“The Inn Of The Small Comforts” – a new poem

I am “The Inn Of The Small Comforts”.

No one comes to me to stay.

They linger for a tiny spell,

and I send them on their way.

They continue on their journey.

They come to me only to rest.

To quench their dry and thirsty mouths

with milk pouring from my breast.

They lay their burdens on my shoulders.

Their worries, cares, and fears.

Releasing their most tightly held emotions

with loud screaming, and with tears.

They lay their heads down in my softness,

and take shelter from the storm.

They regain their strength within my caring

‘til they’re no  longer weak and worn.

I am “The Inn Of The Small Comforts”.

My tables overflow with food

that is fresh and well prepared

and nourishing and good.

My bath is a luxurious scented dream

of soapy, watery, bubbly bliss.

I massage their heads and backs and feet.

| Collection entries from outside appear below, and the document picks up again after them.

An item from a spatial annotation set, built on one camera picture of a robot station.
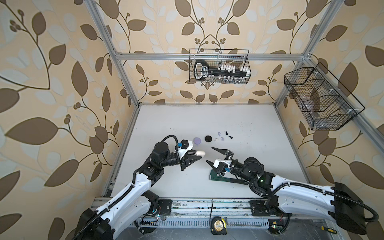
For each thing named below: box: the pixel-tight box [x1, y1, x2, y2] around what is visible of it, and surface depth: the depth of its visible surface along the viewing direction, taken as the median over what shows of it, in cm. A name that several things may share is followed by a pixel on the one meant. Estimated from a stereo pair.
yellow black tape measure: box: [210, 216, 228, 235], surface depth 68 cm
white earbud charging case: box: [194, 150, 206, 156], surface depth 70 cm
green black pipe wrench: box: [209, 169, 249, 185], surface depth 84 cm
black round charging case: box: [205, 135, 212, 143], surface depth 101 cm
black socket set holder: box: [194, 60, 251, 83], surface depth 86 cm
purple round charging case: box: [193, 137, 202, 145], surface depth 101 cm
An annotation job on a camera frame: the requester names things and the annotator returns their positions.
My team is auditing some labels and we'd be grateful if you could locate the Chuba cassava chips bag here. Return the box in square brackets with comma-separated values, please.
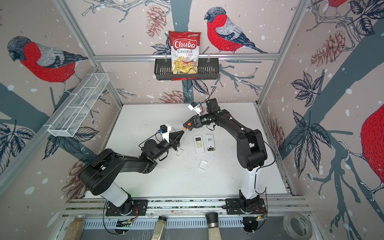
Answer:
[169, 31, 201, 74]

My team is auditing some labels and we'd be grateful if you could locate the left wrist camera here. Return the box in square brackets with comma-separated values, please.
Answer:
[159, 124, 172, 142]

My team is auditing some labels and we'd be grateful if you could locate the glass jar of grains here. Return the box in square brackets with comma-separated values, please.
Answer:
[63, 215, 86, 240]

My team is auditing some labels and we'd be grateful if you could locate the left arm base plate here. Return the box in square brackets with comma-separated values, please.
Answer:
[105, 200, 149, 217]

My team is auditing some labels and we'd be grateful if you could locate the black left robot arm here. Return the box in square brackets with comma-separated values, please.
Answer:
[78, 131, 184, 208]

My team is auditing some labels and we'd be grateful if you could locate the slim seed bottle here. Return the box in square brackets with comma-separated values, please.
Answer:
[151, 216, 167, 240]

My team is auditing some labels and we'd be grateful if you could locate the black-capped grain jar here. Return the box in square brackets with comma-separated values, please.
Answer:
[206, 212, 222, 240]

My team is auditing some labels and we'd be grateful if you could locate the white wire mesh shelf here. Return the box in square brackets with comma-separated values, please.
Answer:
[48, 73, 110, 137]

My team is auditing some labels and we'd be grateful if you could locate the white remote control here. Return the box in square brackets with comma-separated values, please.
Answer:
[194, 135, 205, 154]
[206, 134, 216, 152]

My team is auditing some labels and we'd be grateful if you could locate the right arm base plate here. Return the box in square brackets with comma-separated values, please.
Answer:
[224, 196, 267, 216]

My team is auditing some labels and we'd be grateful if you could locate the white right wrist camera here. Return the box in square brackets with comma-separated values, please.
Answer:
[188, 102, 203, 116]

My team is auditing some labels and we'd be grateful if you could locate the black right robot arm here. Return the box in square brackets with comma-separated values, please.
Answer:
[183, 99, 268, 213]

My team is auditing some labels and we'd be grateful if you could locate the clear tape roll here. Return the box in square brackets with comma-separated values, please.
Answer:
[283, 213, 313, 240]

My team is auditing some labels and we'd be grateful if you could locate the black wall basket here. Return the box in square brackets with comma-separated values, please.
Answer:
[154, 58, 220, 81]

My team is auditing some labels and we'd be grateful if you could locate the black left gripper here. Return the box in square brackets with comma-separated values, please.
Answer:
[152, 130, 183, 161]

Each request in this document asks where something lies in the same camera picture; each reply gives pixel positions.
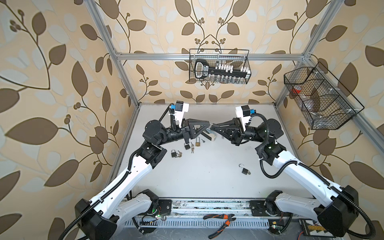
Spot red capped item in basket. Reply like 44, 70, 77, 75
292, 86, 302, 96

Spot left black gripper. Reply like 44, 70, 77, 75
155, 118, 207, 148

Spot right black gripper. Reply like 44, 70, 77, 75
215, 119, 265, 148

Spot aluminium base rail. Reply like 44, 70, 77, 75
119, 197, 319, 229

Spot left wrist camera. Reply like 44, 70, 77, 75
169, 101, 190, 128

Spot black socket tool set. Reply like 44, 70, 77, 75
192, 59, 252, 79

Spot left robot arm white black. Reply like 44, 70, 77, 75
59, 102, 210, 240

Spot orange black pliers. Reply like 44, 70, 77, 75
203, 213, 237, 240

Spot back wire basket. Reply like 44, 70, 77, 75
189, 48, 252, 85

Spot wire basket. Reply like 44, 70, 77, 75
284, 62, 365, 130
189, 48, 252, 85

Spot black power distribution board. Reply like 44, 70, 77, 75
299, 219, 334, 238

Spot brass padlock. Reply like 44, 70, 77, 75
196, 137, 201, 147

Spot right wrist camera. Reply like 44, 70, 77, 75
236, 105, 256, 131

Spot right wire basket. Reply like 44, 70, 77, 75
284, 62, 365, 130

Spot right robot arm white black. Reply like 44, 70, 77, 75
210, 113, 376, 240

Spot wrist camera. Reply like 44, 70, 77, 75
169, 101, 190, 128
236, 105, 256, 131

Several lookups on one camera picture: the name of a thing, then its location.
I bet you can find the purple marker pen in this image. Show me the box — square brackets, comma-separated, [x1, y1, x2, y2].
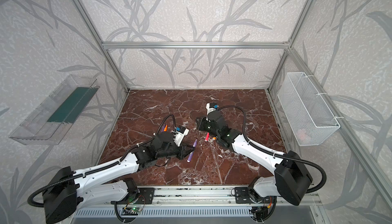
[187, 139, 198, 163]

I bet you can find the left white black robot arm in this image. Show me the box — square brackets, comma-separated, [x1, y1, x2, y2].
[27, 131, 195, 224]

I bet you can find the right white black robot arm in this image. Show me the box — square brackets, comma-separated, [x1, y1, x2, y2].
[196, 111, 327, 206]

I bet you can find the green circuit board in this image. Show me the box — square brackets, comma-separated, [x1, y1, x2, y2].
[121, 207, 144, 216]

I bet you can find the pink object in basket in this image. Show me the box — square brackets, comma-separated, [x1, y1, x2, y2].
[296, 129, 310, 143]

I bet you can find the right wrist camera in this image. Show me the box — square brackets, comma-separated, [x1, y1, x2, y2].
[206, 103, 218, 115]

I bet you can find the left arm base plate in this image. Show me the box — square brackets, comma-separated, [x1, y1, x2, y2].
[120, 187, 155, 205]

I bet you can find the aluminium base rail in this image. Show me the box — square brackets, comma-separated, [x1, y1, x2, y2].
[62, 185, 322, 208]

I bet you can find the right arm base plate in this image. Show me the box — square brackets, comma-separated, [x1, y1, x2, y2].
[233, 187, 262, 204]

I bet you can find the white wire mesh basket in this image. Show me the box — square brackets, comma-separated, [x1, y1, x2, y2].
[278, 72, 341, 146]

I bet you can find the clear plastic wall tray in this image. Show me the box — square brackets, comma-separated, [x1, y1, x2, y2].
[10, 75, 100, 145]

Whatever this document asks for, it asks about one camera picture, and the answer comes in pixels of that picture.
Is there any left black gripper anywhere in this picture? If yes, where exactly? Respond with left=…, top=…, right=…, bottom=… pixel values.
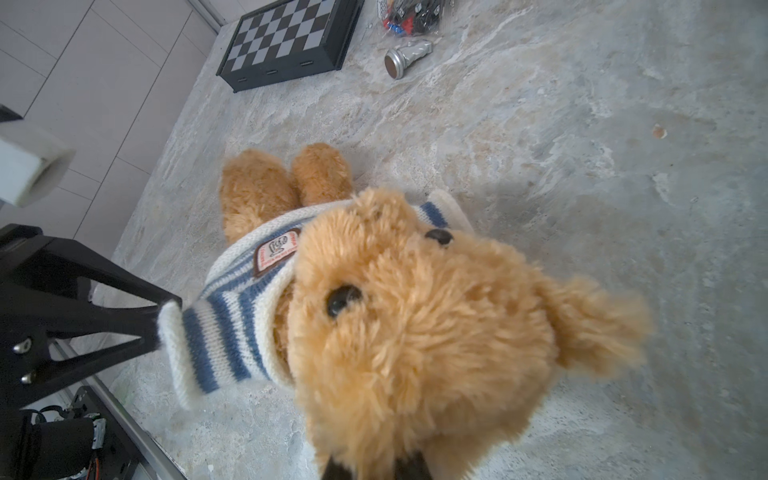
left=1, top=224, right=182, bottom=479

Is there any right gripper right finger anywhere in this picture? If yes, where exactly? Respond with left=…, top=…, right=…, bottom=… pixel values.
left=394, top=452, right=433, bottom=480

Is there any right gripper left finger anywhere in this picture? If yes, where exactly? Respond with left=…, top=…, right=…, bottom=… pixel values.
left=321, top=458, right=354, bottom=480

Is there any brown teddy bear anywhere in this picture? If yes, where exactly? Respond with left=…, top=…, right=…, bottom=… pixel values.
left=219, top=143, right=652, bottom=479

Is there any striped knit bear sweater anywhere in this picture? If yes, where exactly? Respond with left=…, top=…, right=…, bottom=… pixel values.
left=157, top=189, right=475, bottom=410

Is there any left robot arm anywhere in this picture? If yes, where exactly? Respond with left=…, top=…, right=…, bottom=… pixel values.
left=1, top=224, right=181, bottom=479

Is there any black white checkerboard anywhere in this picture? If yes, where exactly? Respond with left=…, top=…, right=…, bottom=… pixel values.
left=217, top=0, right=363, bottom=93

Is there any silver chess piece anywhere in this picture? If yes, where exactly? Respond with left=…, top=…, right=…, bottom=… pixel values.
left=384, top=39, right=433, bottom=80

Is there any bag of colourful small parts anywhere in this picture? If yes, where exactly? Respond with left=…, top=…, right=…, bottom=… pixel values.
left=377, top=0, right=445, bottom=36

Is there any aluminium mounting rail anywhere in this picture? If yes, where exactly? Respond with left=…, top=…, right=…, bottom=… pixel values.
left=54, top=375, right=188, bottom=479

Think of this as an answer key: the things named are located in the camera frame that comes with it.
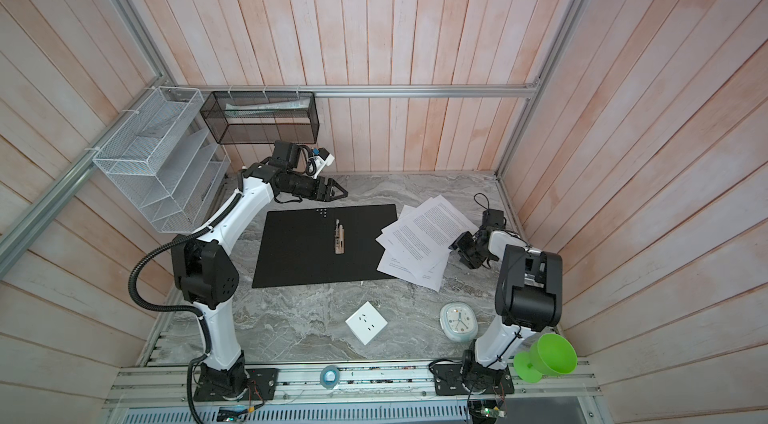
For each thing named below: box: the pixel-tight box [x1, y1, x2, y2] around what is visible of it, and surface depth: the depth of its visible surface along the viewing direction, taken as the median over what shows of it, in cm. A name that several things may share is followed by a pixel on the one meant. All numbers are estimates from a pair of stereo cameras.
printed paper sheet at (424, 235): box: [381, 194, 480, 279], surface depth 106 cm
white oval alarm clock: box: [439, 301, 479, 342], surface depth 83 cm
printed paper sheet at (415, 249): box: [375, 205, 451, 293], surface depth 100 cm
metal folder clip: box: [334, 218, 345, 255], surface depth 103 cm
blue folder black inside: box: [252, 204, 398, 288], surface depth 105 cm
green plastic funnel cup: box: [514, 333, 578, 384], surface depth 66 cm
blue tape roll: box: [320, 365, 340, 390], surface depth 76 cm

I send them to sleep with a soft kiss.

But I always remind them,

“This place with me is not your home.”

Yes I will let you rest awhile,

but then you must go on. Alone.”

I am “The Inn Of The Small Comforts”.

But all comfort does pass with time.

And then I remind them that it’s time to leave.

Staying too long is a crime.

“You cannot stay here with me” I say.

“This is not your domain.

This place will never be your own;

must never bear your name.”

“You cannot stay too long within my walls.

You are too weak to keep them strong.

So leave when it is time to go.

This is not where you belong.”

Once a wounded, wandering soul

thought he should not leave.

“I could stay here the rest of my days.

The air is so sweet and here I can breathe.”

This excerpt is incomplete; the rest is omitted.